Exercise objective: Wherever a line of the data contains "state", copy that line.

* * *

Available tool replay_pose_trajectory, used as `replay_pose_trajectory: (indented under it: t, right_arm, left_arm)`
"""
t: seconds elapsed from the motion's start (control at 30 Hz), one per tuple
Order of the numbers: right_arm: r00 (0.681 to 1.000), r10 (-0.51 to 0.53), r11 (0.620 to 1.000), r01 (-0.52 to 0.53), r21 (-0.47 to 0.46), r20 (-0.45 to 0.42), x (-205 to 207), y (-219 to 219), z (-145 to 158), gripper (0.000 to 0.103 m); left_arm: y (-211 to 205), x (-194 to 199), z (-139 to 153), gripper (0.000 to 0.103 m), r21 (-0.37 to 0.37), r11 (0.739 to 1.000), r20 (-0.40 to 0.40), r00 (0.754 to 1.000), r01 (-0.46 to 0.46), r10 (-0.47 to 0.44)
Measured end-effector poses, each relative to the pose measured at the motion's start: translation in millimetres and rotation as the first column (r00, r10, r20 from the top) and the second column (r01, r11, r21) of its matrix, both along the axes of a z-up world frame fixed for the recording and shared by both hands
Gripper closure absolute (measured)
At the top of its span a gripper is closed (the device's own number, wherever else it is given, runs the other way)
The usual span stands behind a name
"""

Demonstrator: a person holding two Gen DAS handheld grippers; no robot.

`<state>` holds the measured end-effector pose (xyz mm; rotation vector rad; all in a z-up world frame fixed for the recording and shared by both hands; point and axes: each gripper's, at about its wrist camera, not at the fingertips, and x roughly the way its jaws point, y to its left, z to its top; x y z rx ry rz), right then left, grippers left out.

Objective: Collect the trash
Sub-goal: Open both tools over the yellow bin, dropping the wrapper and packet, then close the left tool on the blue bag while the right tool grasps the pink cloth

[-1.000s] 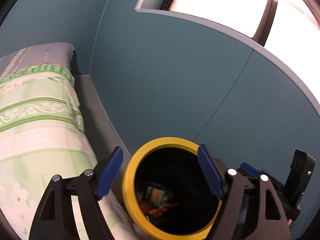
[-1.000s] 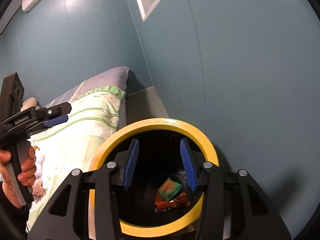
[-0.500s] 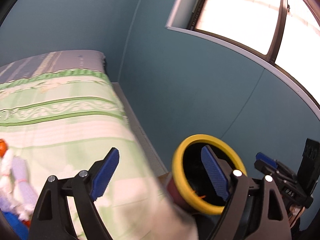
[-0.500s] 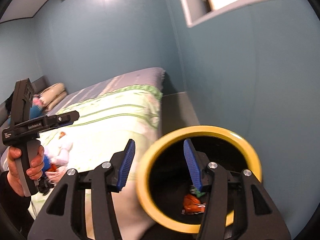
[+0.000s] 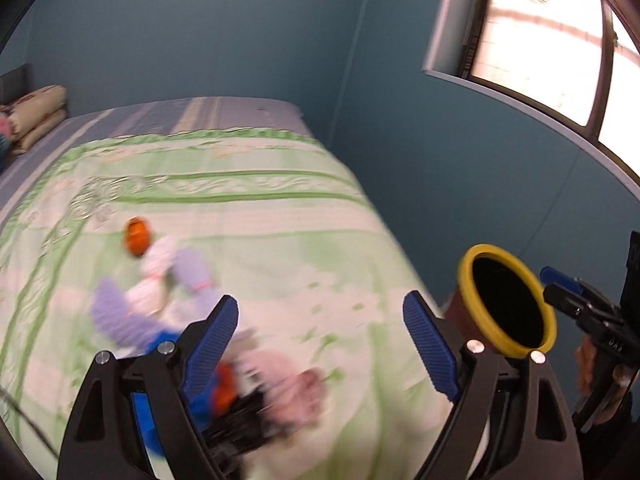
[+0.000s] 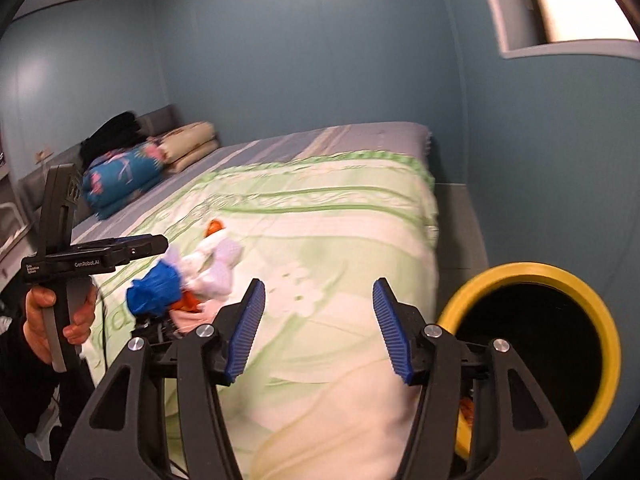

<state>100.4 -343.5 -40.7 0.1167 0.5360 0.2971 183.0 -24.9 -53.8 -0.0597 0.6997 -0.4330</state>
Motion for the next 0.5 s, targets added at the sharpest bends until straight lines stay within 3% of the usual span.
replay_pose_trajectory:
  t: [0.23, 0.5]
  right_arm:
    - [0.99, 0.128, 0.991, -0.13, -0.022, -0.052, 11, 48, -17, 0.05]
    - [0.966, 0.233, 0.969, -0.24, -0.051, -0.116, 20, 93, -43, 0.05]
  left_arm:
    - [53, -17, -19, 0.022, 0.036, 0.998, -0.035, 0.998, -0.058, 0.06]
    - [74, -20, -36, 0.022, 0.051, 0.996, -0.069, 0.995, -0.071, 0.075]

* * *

Task result:
`<state>` holds the measured end-effector pose (xyz mm; rotation vector rad; all in a z-up world frame fixed for the recording and shared by both hands; point and axes: each gripper's, at about its wrist camera, not at the fingertips, and x roughly the way its jaws point, y to its left, z to its top; x y z rx ry rz), right then left, grippers left out.
<state>100.4 -343.5 -40.7 0.1167 0.5360 0.2971 183.0 -24.9 -53.8 -0.0597 0.6997 -0.4330</state>

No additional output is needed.